What is JBIG2 compression in PDF?

JBIG2 is a bi-level (black-and-white) image compression standard used in PDF to achieve extremely small file sizes for scanned text documents. It uses symbolic encoding — storing one master shape per unique character or region rather than individual pixels — achieving 10–100x reduction compared to TIFF for typical text scans.

Is JBIG2 lossless or lossy?

JBIG2 supports both modes. Lossless JBIG2 stores character shapes exactly as they appear in the scan — safe for legal and medical documents. Lossy JBIG2 groups visually similar shapes and replaces them with a single template, achieving even smaller sizes but risking digit substitution (e.g., a '6' replaced by a '0') in degraded scans.

When should I use JBIG2 compression?

Use JBIG2 for large-volume scans of black-and-white text documents — contracts, invoices, medical records, books. It is the best choice when file size is critical and the content is strictly bi-level (no shades of gray). Never use it for photographs, color images, or grayscale content.

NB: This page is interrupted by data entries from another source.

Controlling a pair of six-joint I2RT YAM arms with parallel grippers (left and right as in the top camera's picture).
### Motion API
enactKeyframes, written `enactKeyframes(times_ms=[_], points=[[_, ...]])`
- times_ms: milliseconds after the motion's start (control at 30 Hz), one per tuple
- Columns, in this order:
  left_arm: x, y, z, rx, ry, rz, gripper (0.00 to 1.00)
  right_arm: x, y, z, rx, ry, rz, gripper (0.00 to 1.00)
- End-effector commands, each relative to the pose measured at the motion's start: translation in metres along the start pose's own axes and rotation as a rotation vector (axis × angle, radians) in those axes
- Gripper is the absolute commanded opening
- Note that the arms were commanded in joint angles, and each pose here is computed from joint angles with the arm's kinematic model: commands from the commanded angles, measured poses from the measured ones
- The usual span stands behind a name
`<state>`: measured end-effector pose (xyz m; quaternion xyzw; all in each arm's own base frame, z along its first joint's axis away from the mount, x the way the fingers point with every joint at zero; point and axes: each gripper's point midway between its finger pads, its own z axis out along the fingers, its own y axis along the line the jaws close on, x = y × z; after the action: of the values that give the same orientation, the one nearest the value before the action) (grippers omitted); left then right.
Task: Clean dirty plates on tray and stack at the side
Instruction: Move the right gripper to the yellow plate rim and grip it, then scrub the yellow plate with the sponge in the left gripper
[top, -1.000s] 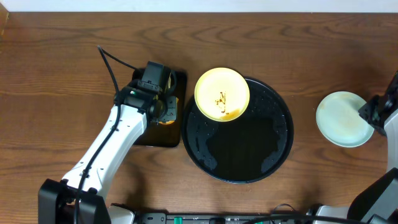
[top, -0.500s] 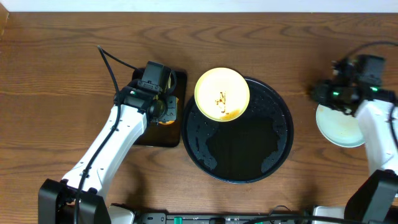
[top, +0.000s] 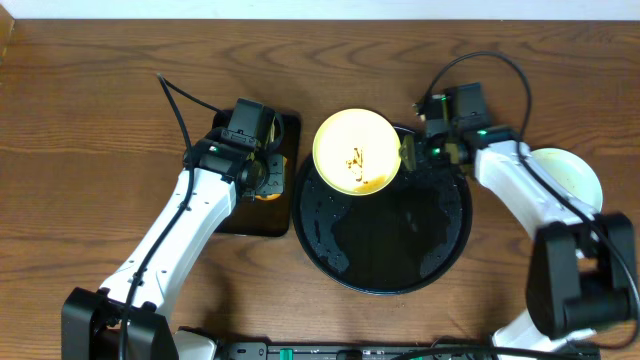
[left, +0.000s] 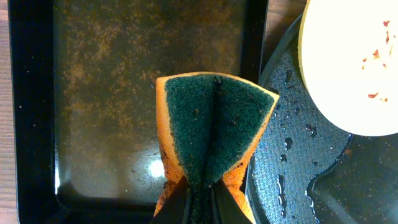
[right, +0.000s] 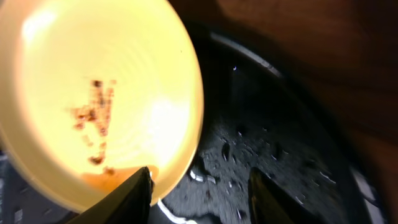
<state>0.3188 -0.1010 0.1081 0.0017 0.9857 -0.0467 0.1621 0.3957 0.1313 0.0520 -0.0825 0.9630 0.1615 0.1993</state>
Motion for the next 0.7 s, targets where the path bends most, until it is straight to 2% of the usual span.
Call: enactKeyframes(times_ms=[0,67,167,300,400,467,667], points=[[0.000,0.002,-0.003,-0.003,-0.006,-0.013,0.08,0.001,-0.004,0.018,0.018,0.015,0.040,0.47],[0.000,0.002,-0.002,-0.004,-0.005,-0.013,0.08,0.003,-0.005,0.027,0.012,0.021,0.058,0.45],[0.000,0.002,-0.002,-0.004,-0.006,-0.013,0.08,0.006,0.001,0.038,-0.041,0.036,0.059,0.39],[0.000,0.002,-0.003,-0.004,-0.006,-0.013,0.08,0.012,0.006,0.044,-0.060,0.062,0.064,0.19],[0.000,0.002,-0.002,-0.004,-0.006,-0.013,0.08,0.017,0.008,0.045,-0.060,0.078,0.063,0.12],[0.000,0.002,-0.002,-0.004,-0.005,-0.013,0.08,0.021,0.009,0.045,-0.058,0.097,0.065,0.02],[0.002,-0.003,-0.003,0.024,0.003,-0.013,0.08,0.053,0.005,0.040,-0.032,0.226,0.114,0.01]])
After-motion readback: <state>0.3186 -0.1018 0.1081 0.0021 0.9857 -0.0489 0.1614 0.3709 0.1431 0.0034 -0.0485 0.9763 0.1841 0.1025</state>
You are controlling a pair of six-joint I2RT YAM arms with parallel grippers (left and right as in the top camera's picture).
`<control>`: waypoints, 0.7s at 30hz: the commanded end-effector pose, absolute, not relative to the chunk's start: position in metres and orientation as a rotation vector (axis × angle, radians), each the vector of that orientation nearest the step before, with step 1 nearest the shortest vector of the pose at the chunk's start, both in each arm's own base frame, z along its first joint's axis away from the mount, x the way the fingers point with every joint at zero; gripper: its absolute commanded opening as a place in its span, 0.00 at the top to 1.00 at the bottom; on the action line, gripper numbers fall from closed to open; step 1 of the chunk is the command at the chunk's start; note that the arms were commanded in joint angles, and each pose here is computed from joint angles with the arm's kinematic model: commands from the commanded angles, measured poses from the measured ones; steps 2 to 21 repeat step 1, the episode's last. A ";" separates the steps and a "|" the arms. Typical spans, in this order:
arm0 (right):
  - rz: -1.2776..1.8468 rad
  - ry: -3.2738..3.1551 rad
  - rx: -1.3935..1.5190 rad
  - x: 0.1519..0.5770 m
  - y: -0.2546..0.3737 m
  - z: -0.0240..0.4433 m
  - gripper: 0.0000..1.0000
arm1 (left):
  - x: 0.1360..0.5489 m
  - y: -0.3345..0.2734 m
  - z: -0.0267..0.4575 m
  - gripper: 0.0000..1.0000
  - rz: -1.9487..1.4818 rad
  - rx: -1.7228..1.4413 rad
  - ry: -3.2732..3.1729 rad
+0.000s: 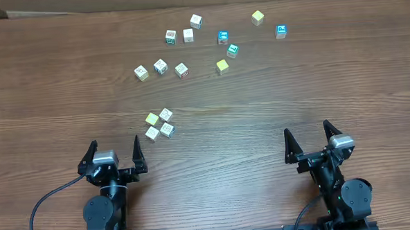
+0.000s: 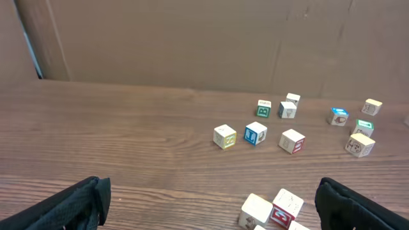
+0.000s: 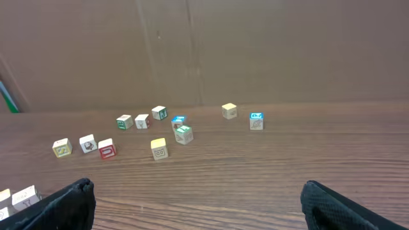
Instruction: Form a circle
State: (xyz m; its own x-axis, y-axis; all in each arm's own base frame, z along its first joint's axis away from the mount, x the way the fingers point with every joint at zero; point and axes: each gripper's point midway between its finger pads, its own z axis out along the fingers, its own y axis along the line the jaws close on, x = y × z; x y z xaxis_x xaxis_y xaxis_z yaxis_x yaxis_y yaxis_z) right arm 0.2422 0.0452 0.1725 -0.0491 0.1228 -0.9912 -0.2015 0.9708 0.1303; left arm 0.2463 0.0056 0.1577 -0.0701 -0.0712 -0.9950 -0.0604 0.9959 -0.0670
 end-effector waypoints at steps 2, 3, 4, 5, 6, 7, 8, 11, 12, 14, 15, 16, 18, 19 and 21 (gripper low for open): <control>0.266 1.595 -0.070 0.242 0.046 0.171 0.00 | 0.246 0.003 0.159 0.00 -0.009 -0.083 1.635; 0.266 1.595 -0.070 0.242 0.046 0.171 0.00 | 0.246 0.003 0.159 0.00 -0.009 -0.083 1.635; 0.266 1.595 -0.070 0.242 0.046 0.171 0.00 | 0.246 0.003 0.159 0.00 -0.009 -0.083 1.635; 0.266 1.595 -0.070 0.242 0.046 0.171 0.00 | 0.246 0.003 0.159 0.00 -0.009 -0.083 1.635; 0.266 1.595 -0.070 0.242 0.046 0.171 0.00 | 0.246 0.003 0.159 0.00 -0.009 -0.083 1.635; 0.266 1.595 -0.070 0.242 0.046 0.171 0.00 | 0.246 0.003 0.159 0.00 -0.009 -0.083 1.635; 0.266 1.595 -0.070 0.242 0.046 0.171 0.00 | 0.246 0.003 0.159 0.00 -0.009 -0.083 1.635; 0.266 1.595 -0.070 0.242 0.046 0.171 0.00 | 0.246 0.003 0.159 0.00 -0.009 -0.083 1.635; 0.266 1.595 -0.070 0.242 0.046 0.171 0.00 | 0.246 0.003 0.159 0.00 -0.009 -0.083 1.635; 0.266 1.595 -0.070 0.242 0.046 0.171 0.00 | 0.246 0.003 0.159 0.00 -0.009 -0.083 1.635; 0.266 1.595 -0.070 0.242 0.046 0.171 0.00 | 0.246 0.003 0.159 0.00 -0.009 -0.083 1.635; 0.266 1.595 -0.070 0.242 0.046 0.171 0.00 | 0.246 0.003 0.159 0.00 -0.009 -0.083 1.635; 0.266 1.595 -0.070 0.242 0.046 0.171 0.00 | 0.246 0.003 0.159 0.00 -0.009 -0.083 1.635; 0.266 1.595 -0.070 0.242 0.046 0.171 0.00 | 0.246 0.003 0.159 0.00 -0.009 -0.083 1.635; 0.266 1.595 -0.070 0.242 0.046 0.171 0.00 | 0.246 0.003 0.159 0.00 -0.009 -0.083 1.635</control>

How does JBIG2 compare to CCITT Group 4?

Both handle bi-level images losslessly, but JBIG2 is typically 2–5x more efficient than CCITT Group 4 for text-heavy pages. CCITT G4 (used in fax) is faster and more universally supported. JBIG2 achieves better compression but requires PDF 1.4+ and may not be supported by older viewers.

Can JBIG2 cause text recognition (OCR) errors?

Lossy JBIG2 can cause OCR errors if aggressive shape matching replaces similar-looking characters (e.g., replacing 'I' with 'l', or '6' with '0'). Lossless JBIG2 preserves exact pixel patterns and does not cause OCR errors. Lossless JBIG2 can even improve OCR accuracy by cleaning noise from scanned pages.

What PDF version introduced JBIG2?

JBIG2 was introduced in PDF 1.4 (Acrobat 5, 2001). It is supported by all modern PDF viewers. Some very old PDF 1.0–1.3 processors will not decompress JBIG2 streams.

JBIG2 Compression in PDF Explained: Black & White Scan Optimization

Quick Answer

When you scan a 100-page black-and-white text document, every letter 'e' on the page is a slightly different cluster of black pixels. JBIG2 (PDF filter: JBIG2Decode) recognizes that all these 'e' shapes are essentially the same, stores one master template of 'e', then records only the coordinates where each instance appears. A 50 MB TIFF scan becomes a 500 KB JBIG2 PDF — a 100× reduction — with text just as sharp and readable for both humans and OCR engines.

What Is JBIG2 Compression?

JBIG2 (ISO/IEC 14492) is a compression standard for bi-level images — images where every pixel is exactly black or exactly white, with no shades of gray. It was developed by the Joint Bi-level Image experts Group and introduced into PDF with version 1.4.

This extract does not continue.